Exercise:
Check each line of the material below, and copy it if it holds the string "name".
------
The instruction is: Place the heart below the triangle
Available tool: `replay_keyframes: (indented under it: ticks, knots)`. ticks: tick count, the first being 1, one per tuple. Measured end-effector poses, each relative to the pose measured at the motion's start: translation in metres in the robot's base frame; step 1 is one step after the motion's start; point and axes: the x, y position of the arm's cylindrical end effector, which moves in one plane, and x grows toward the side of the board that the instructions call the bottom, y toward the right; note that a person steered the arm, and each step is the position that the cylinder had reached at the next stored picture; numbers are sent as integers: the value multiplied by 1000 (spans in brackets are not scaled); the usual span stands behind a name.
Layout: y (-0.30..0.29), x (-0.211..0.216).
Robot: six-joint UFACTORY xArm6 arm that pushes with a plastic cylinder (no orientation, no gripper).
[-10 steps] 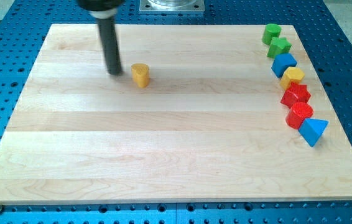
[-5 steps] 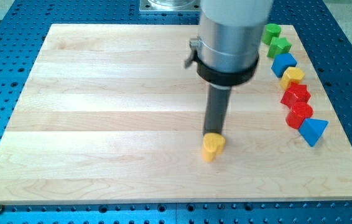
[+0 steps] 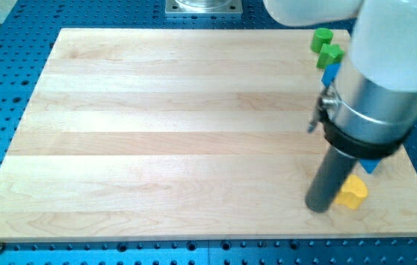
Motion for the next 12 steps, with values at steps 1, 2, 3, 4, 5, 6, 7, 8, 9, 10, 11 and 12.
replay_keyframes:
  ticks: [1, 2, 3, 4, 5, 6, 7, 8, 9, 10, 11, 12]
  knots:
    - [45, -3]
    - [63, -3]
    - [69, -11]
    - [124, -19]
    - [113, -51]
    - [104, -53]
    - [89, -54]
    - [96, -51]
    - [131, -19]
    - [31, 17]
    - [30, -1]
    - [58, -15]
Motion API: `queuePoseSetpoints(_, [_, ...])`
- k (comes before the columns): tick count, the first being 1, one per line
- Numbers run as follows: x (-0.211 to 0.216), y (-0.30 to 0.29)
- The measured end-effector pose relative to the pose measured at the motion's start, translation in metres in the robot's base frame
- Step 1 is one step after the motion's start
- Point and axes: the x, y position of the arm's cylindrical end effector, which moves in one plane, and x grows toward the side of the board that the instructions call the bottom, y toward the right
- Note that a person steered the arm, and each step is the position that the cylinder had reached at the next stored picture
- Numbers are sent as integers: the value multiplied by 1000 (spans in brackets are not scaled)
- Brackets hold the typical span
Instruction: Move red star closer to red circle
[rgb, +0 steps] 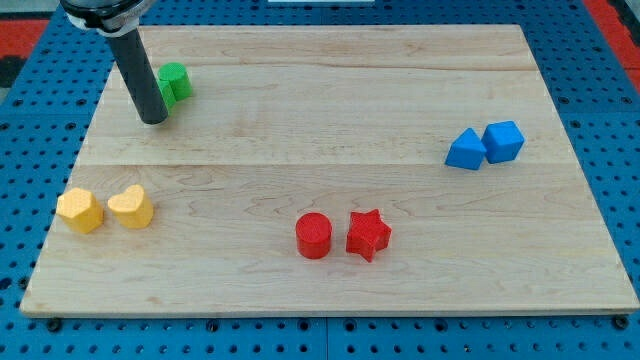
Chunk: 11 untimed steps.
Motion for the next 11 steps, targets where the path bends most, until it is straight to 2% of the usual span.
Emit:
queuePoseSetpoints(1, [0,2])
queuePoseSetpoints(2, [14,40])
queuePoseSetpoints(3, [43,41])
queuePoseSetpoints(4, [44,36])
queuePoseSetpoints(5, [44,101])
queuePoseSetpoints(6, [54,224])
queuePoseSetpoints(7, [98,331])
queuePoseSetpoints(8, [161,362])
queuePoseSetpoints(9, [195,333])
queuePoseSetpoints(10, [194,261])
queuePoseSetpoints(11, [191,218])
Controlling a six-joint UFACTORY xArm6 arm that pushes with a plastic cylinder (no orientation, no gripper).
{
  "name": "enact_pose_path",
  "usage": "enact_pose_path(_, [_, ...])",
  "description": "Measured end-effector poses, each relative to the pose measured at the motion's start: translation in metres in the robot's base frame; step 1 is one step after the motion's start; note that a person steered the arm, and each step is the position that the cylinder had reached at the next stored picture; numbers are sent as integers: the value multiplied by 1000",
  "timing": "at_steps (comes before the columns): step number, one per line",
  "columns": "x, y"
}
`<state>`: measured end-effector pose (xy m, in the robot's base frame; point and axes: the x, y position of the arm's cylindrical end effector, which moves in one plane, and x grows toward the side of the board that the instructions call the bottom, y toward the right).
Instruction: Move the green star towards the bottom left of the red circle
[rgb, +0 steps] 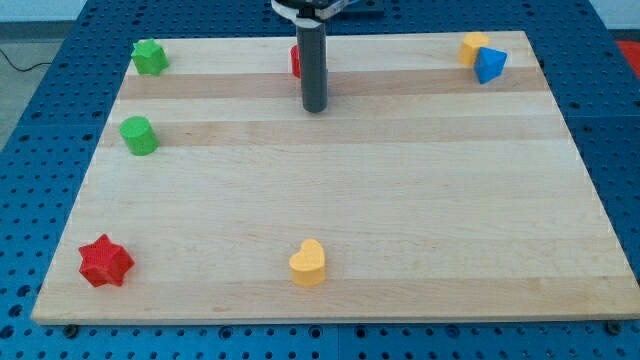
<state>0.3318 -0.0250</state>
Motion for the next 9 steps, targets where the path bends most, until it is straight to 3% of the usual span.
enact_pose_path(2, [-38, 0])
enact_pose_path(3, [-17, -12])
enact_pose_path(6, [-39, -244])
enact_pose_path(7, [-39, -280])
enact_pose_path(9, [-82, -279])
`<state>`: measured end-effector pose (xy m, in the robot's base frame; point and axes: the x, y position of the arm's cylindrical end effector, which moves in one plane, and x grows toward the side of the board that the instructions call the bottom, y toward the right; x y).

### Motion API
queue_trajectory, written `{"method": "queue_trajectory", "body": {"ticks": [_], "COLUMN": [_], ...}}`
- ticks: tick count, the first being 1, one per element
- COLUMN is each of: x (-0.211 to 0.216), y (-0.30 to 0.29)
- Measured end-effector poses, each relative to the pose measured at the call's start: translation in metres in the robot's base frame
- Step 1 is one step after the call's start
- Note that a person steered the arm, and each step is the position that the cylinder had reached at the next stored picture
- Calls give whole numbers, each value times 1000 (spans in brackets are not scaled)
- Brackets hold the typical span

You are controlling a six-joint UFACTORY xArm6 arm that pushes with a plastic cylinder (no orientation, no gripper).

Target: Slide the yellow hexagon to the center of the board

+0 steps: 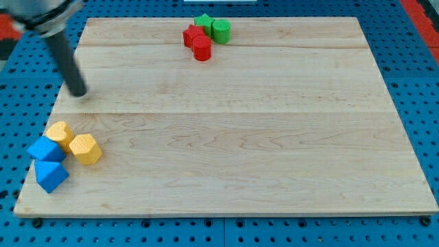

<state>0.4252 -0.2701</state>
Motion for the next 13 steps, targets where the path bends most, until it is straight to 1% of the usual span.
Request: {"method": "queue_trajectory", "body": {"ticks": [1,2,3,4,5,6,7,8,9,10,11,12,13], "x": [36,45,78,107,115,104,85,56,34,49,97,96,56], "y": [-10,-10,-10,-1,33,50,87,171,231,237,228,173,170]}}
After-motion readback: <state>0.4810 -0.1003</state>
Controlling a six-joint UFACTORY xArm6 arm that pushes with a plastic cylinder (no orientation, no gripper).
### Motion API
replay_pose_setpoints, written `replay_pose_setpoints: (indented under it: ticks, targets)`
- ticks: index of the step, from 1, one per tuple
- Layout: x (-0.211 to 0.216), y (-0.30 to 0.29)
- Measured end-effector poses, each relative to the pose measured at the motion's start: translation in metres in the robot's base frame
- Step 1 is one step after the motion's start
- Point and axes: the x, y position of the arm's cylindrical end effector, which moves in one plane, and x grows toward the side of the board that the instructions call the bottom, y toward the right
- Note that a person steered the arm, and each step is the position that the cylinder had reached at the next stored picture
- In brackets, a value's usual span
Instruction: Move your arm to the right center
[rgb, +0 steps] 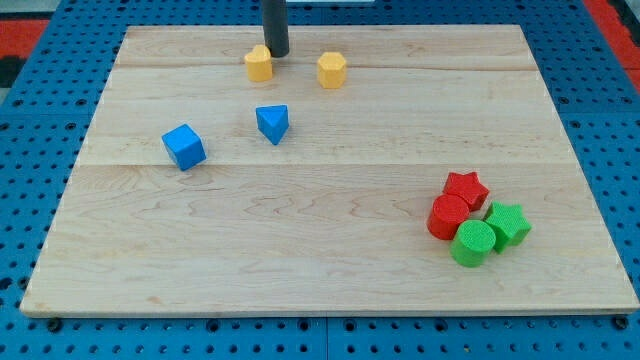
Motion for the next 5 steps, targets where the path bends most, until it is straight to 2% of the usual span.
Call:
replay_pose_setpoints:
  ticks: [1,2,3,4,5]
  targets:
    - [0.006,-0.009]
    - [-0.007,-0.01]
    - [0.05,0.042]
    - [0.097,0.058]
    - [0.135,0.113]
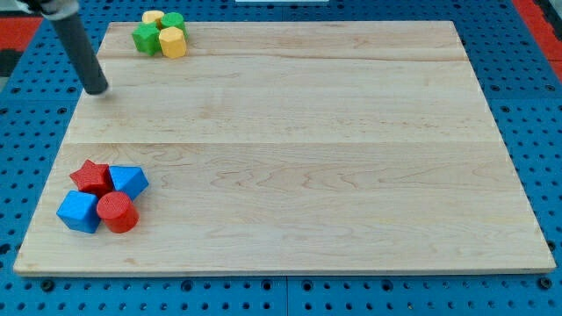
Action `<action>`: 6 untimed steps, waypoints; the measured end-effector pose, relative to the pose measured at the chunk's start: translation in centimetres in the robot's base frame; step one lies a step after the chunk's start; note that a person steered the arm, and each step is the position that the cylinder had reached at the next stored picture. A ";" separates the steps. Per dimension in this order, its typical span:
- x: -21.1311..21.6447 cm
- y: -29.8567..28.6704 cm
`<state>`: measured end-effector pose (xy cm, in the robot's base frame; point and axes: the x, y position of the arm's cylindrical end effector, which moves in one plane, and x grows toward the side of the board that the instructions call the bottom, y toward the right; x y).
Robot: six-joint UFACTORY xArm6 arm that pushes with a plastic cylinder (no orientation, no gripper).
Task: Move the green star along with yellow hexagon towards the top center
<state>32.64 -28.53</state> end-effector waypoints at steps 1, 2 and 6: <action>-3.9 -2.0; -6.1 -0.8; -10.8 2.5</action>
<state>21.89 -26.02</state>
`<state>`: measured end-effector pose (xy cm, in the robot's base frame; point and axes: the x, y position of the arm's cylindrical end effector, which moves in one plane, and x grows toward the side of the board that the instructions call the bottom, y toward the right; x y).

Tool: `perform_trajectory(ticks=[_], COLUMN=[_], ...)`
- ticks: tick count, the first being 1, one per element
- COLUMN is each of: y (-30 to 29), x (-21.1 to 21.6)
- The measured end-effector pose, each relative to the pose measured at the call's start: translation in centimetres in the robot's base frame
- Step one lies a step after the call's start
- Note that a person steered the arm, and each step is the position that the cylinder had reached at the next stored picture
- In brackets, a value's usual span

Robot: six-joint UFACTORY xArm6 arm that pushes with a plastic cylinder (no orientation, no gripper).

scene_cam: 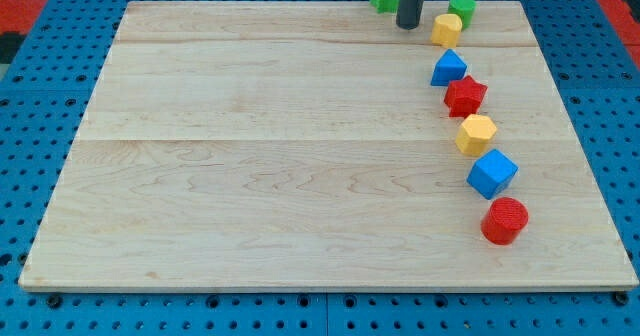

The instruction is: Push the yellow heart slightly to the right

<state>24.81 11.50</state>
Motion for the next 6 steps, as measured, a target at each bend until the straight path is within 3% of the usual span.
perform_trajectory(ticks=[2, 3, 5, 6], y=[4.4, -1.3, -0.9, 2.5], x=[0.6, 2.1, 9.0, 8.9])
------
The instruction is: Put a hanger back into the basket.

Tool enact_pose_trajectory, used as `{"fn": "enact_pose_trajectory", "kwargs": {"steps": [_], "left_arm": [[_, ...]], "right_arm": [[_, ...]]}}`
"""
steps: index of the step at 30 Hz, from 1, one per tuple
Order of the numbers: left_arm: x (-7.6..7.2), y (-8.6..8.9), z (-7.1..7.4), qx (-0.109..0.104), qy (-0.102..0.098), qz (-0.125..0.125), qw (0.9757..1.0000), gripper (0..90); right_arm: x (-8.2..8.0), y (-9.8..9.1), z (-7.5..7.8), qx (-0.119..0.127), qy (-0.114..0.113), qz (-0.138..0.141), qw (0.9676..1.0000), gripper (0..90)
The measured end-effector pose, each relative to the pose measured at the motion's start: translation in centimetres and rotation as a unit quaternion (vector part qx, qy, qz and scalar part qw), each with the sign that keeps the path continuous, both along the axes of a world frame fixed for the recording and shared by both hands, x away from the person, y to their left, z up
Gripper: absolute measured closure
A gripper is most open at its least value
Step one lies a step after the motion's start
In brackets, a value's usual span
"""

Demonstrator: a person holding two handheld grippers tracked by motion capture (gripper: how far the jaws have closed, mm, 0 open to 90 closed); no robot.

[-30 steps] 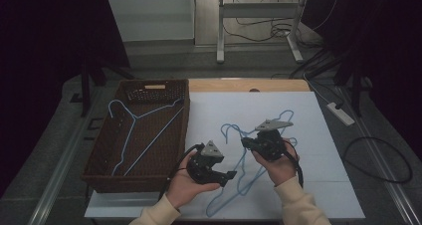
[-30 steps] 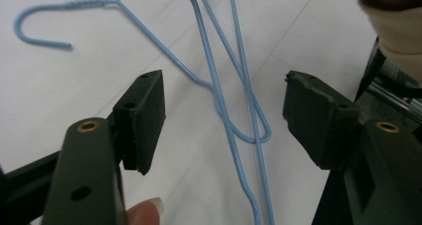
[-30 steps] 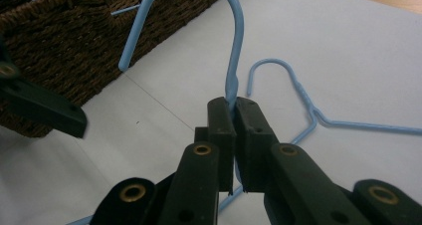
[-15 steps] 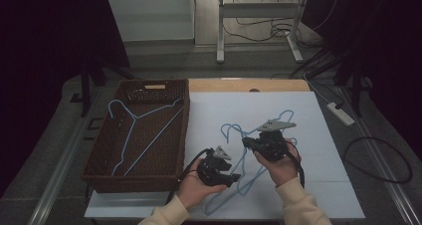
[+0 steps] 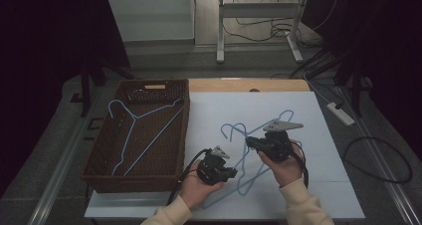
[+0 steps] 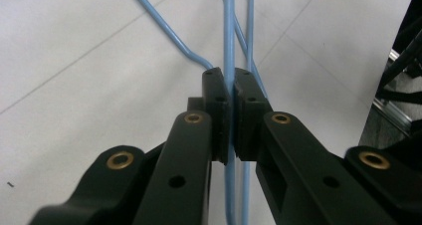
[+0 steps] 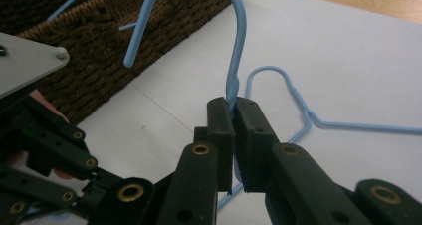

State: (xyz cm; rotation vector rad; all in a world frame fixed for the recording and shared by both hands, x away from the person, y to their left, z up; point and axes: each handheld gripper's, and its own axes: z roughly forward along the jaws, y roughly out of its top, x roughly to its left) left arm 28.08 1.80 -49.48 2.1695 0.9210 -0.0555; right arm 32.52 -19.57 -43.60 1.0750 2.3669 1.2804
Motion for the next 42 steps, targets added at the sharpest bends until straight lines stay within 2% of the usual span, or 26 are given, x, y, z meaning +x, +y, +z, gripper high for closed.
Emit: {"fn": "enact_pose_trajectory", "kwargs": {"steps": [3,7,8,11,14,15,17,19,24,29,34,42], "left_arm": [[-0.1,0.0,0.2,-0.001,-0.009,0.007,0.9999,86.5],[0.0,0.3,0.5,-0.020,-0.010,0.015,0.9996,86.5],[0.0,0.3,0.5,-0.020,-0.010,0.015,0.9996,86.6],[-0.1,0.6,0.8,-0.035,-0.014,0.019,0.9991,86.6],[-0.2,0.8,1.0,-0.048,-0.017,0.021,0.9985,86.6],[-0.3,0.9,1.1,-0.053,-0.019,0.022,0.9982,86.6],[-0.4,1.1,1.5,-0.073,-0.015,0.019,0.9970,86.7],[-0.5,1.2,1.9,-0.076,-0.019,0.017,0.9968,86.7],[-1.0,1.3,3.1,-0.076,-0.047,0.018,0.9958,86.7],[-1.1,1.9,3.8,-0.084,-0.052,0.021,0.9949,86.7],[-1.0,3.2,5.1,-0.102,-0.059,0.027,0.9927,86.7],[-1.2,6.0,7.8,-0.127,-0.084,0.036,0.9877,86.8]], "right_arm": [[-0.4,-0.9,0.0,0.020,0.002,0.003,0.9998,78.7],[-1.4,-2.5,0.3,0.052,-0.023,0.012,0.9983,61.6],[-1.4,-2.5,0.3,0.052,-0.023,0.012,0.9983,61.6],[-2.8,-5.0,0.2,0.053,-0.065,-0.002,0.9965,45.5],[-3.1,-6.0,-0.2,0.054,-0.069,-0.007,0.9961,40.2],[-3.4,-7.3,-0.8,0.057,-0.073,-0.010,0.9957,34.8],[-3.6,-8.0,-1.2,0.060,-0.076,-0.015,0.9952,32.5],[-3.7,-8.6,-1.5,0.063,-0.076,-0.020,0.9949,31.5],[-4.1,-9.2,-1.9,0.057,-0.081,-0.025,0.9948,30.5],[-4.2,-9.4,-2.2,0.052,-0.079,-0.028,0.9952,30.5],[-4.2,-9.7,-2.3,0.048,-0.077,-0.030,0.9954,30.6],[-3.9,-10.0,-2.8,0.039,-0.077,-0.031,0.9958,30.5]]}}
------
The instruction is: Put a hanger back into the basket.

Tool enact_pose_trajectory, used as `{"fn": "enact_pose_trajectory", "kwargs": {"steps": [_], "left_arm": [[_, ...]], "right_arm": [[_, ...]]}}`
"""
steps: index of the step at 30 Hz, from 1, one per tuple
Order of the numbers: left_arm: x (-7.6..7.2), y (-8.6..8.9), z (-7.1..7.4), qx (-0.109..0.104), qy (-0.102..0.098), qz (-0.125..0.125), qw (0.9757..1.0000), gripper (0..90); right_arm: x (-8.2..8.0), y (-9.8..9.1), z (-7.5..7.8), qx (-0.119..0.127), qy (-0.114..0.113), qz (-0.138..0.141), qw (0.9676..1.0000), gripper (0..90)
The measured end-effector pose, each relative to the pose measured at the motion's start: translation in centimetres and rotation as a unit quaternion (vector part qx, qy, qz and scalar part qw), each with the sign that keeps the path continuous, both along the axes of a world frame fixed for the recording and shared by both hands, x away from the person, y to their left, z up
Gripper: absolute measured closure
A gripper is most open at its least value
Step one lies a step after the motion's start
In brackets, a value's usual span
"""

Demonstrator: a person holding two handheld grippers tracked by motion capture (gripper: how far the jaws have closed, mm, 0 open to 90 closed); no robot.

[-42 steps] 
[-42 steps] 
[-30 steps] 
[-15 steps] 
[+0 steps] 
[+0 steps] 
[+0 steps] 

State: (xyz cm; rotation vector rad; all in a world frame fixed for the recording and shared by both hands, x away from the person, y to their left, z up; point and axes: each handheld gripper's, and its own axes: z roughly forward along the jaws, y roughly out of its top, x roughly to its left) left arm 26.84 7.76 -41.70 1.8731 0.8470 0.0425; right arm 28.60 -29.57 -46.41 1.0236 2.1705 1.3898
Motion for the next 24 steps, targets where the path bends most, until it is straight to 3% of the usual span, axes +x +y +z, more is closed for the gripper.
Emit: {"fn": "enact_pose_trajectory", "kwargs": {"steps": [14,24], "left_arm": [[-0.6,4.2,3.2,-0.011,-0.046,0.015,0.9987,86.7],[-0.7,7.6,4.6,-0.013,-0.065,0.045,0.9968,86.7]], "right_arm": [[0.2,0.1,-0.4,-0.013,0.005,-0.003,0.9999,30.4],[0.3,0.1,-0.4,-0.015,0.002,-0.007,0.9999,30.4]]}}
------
Reply to the exercise:
Available tool: `replay_keyframes: (indented under it: ticks, knots)`. ticks: tick count, the first being 1, one per tuple. Measured end-effector poses, each relative to the pose measured at the motion's start: translation in metres in the robot's base frame; step 1 is one step after the motion's start; point and axes: the x, y position of the arm's cylindrical end effector, which moves in one plane, and x grows toward the side of the board that the instructions call the bottom, y toward the right; note that a person steered the arm, and each step is the position that the cylinder had reached at the next stored picture; numbers are sent as integers: the value multiplied by 1000 (spans in brackets are not scaled); the usual span stands behind a name.
  "name": "enact_pose_path",

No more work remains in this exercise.